▸ **Problem to work on**: Every line below is to be copied exactly, with the pictures left out.

+++

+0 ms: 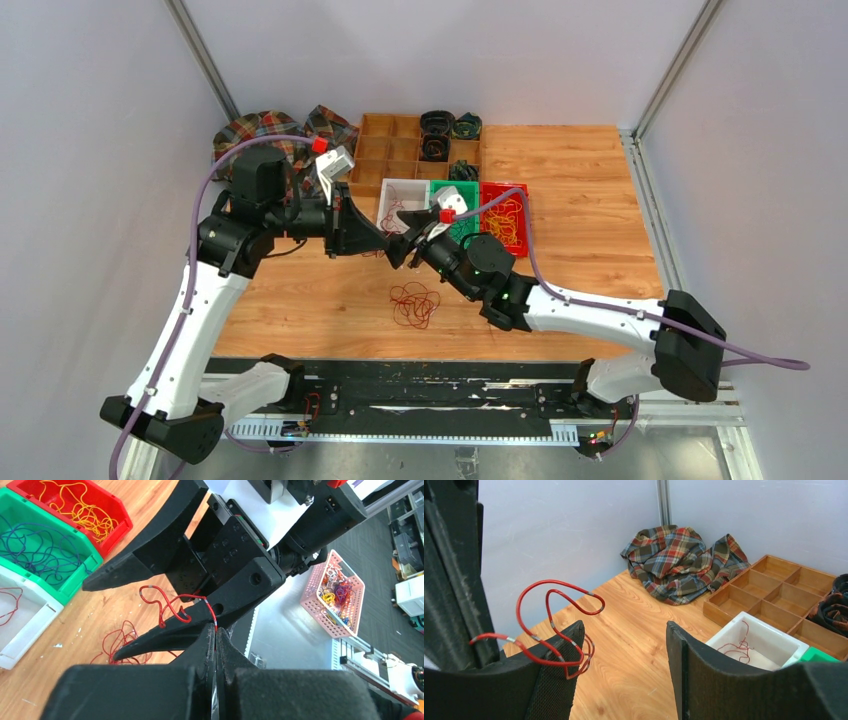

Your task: Untangle the cables

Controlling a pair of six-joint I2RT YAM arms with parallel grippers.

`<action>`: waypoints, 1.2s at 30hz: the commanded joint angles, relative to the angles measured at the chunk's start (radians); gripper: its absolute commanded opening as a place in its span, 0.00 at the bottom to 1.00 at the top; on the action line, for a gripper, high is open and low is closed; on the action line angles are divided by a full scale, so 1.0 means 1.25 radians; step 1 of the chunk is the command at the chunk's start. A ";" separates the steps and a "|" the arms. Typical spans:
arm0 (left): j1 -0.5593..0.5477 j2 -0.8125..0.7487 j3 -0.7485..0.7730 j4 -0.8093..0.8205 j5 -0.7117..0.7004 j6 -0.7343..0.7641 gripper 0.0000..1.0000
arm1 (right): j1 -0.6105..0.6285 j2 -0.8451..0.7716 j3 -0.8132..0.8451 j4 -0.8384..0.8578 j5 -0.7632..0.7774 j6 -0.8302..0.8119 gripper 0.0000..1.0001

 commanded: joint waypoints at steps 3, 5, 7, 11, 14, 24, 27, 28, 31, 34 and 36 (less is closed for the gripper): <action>-0.004 -0.024 0.004 0.014 0.034 -0.021 0.01 | 0.003 0.046 0.030 0.185 -0.014 0.032 0.62; -0.004 -0.026 0.006 0.025 0.043 -0.033 0.01 | 0.002 0.067 0.030 0.205 -0.020 0.067 0.62; -0.004 -0.027 0.008 0.040 0.052 -0.048 0.01 | -0.009 0.091 0.017 0.249 -0.036 0.120 0.62; -0.004 -0.021 0.022 0.074 0.062 -0.080 0.01 | -0.022 0.140 -0.014 0.325 -0.066 0.201 0.59; -0.004 -0.014 0.040 0.099 0.064 -0.107 0.01 | -0.024 0.156 -0.035 0.323 -0.061 0.224 0.54; -0.004 -0.012 0.044 0.209 0.076 -0.197 0.01 | -0.030 0.161 -0.101 0.315 -0.043 0.259 0.47; -0.003 -0.002 0.076 0.207 0.068 -0.197 0.01 | -0.030 0.160 -0.132 0.313 -0.034 0.257 0.45; -0.003 0.003 0.091 0.207 0.065 -0.198 0.01 | -0.030 0.162 -0.144 0.313 -0.028 0.257 0.44; -0.004 0.018 0.144 0.205 0.052 -0.195 0.01 | -0.031 0.171 -0.176 0.310 -0.017 0.258 0.36; -0.004 0.038 0.190 0.201 0.045 -0.191 0.01 | -0.034 0.181 -0.205 0.284 0.026 0.261 0.26; -0.004 0.049 0.221 0.190 0.039 -0.183 0.01 | -0.040 0.186 -0.228 0.287 0.040 0.260 0.24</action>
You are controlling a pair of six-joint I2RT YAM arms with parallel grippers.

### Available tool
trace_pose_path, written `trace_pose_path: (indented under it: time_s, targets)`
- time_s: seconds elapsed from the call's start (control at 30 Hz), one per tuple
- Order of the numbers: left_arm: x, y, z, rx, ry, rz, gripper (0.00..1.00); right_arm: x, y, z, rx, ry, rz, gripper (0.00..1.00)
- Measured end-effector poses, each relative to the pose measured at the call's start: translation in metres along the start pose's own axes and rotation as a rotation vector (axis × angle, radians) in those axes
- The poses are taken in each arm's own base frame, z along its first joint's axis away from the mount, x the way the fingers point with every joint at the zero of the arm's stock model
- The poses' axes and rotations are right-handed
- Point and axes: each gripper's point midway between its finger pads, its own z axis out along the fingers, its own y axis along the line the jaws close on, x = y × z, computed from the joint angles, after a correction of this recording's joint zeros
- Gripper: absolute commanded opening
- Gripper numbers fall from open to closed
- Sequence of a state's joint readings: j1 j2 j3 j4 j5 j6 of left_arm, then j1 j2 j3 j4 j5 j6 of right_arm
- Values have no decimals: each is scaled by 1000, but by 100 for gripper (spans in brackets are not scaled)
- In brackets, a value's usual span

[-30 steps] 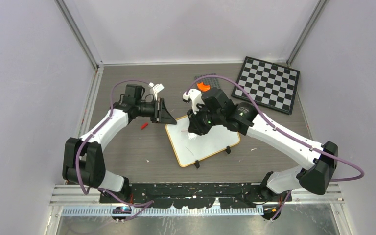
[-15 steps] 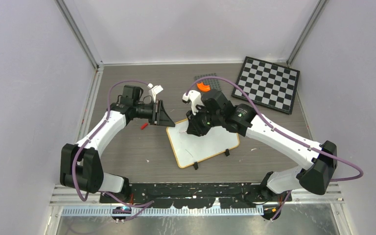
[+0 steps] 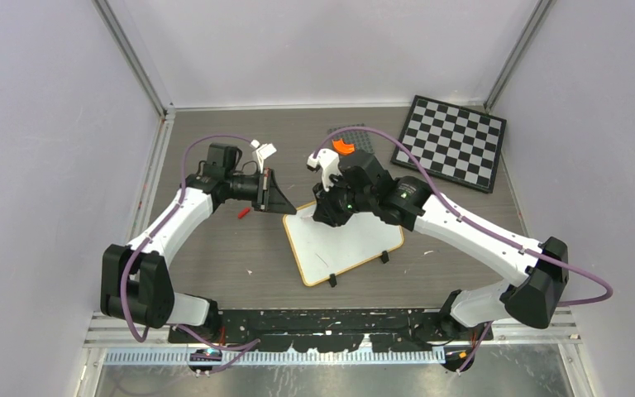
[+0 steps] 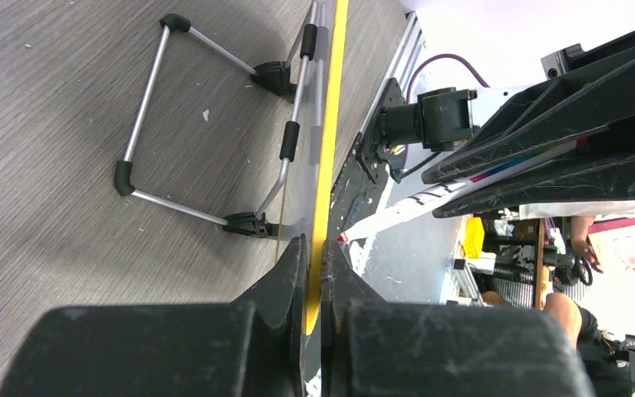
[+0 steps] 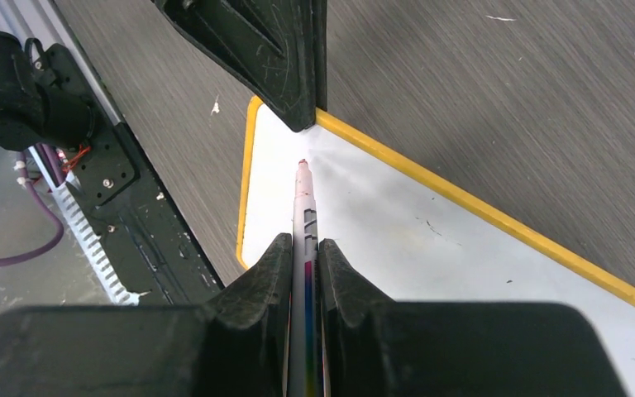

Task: Write a sentence on the whiteboard

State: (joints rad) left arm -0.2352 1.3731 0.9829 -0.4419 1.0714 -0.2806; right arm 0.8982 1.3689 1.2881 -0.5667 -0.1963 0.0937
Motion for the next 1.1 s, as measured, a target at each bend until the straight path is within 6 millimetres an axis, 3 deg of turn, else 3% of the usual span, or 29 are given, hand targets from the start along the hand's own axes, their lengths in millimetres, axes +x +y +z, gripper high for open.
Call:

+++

▸ **Exercise solution**:
+0 ms: 

Your task: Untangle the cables

Controlling a pair of six-joint I2RT YAM arms with parallel grippers.

`<action>`: waypoints, 1.2s at 30hz: the commanded joint angles, relative to the angles measured at the chunk's start (radians); gripper: its absolute commanded opening as a place in its span, 0.00 at the bottom to 1.00 at the top; on the action line, for a gripper, high is open and low is closed; on the action line angles are divided by a full scale, so 1.0 means 1.25 radians; step 1 of the chunk is the command at the chunk's start. A ";" separates the steps and a "|" the arms. Typical spans:
arm0 (left): j1 -0.5593..0.5477 j2 -0.8125..0.7487 j3 -0.7485..0.7730 j4 -0.8093..0.8205 j5 -0.7117..0.7004 j6 -0.7343..0.7641 gripper 0.0000..1.0000
arm1 (right): j1 -0.6105..0.6285 j2 -0.8451..0.7716 j3 -0.8132..0.8451 j4 -0.8384..0.8578 j5 -0.7632..0.7774 j6 -0.8302..0.8119 gripper 0.0000..1.0001

 commanded: joint waypoints at steps 3, 5, 7, 11, 14, 24, 27, 28, 31, 34 and 36 (less is closed for the gripper): <action>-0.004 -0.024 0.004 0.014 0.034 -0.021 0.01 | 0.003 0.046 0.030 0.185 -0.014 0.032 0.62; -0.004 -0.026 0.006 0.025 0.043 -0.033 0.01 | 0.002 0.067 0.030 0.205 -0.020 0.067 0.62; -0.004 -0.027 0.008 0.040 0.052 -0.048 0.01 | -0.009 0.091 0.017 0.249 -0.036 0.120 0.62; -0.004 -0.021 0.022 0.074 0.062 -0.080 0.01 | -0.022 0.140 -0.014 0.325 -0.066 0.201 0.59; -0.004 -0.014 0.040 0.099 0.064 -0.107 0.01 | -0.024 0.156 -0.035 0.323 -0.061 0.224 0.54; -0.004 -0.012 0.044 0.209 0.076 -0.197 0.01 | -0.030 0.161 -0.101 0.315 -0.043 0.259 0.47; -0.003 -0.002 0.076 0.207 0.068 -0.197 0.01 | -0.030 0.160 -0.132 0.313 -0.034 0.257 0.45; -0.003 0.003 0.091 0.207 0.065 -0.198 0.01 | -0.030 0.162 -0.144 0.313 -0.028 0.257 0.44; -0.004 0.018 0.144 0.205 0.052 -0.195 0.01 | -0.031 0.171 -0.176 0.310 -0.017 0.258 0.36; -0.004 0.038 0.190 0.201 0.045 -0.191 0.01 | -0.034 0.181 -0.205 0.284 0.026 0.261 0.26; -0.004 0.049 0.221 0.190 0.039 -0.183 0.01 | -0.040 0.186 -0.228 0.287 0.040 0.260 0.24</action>
You are controlling a pair of six-joint I2RT YAM arms with parallel grippers.

### Available tool
trace_pose_path, written `trace_pose_path: (indented under it: time_s, targets)`
- time_s: seconds elapsed from the call's start (control at 30 Hz), one per tuple
- Order of the numbers: left_arm: x, y, z, rx, ry, rz, gripper (0.00..1.00); right_arm: x, y, z, rx, ry, rz, gripper (0.00..1.00)
- Measured end-effector poses, each relative to the pose measured at the call's start: translation in metres along the start pose's own axes and rotation as a rotation vector (axis × angle, radians) in those axes
- The poses are taken in each arm's own base frame, z along its first joint's axis away from the mount, x the way the fingers point with every joint at the zero of the arm's stock model
- The poses' axes and rotations are right-handed
- Point and axes: each gripper's point midway between its finger pads, its own z axis out along the fingers, its own y axis along the line the jaws close on, x = y × z, computed from the joint angles, after a correction of this recording's joint zeros
- Gripper: absolute commanded opening
- Gripper numbers fall from open to closed
- Sequence of a state's joint readings: j1 j2 j3 j4 j5 j6 of left_arm, then j1 j2 j3 j4 j5 j6 of right_arm
- Values have no decimals: each is scaled by 1000, but by 100 for gripper (spans in brackets are not scaled)
- In brackets, a value's usual span

[-30 steps] 
[-15 steps] 
[+0 steps] 
[+0 steps] 
[+0 steps] 

Task: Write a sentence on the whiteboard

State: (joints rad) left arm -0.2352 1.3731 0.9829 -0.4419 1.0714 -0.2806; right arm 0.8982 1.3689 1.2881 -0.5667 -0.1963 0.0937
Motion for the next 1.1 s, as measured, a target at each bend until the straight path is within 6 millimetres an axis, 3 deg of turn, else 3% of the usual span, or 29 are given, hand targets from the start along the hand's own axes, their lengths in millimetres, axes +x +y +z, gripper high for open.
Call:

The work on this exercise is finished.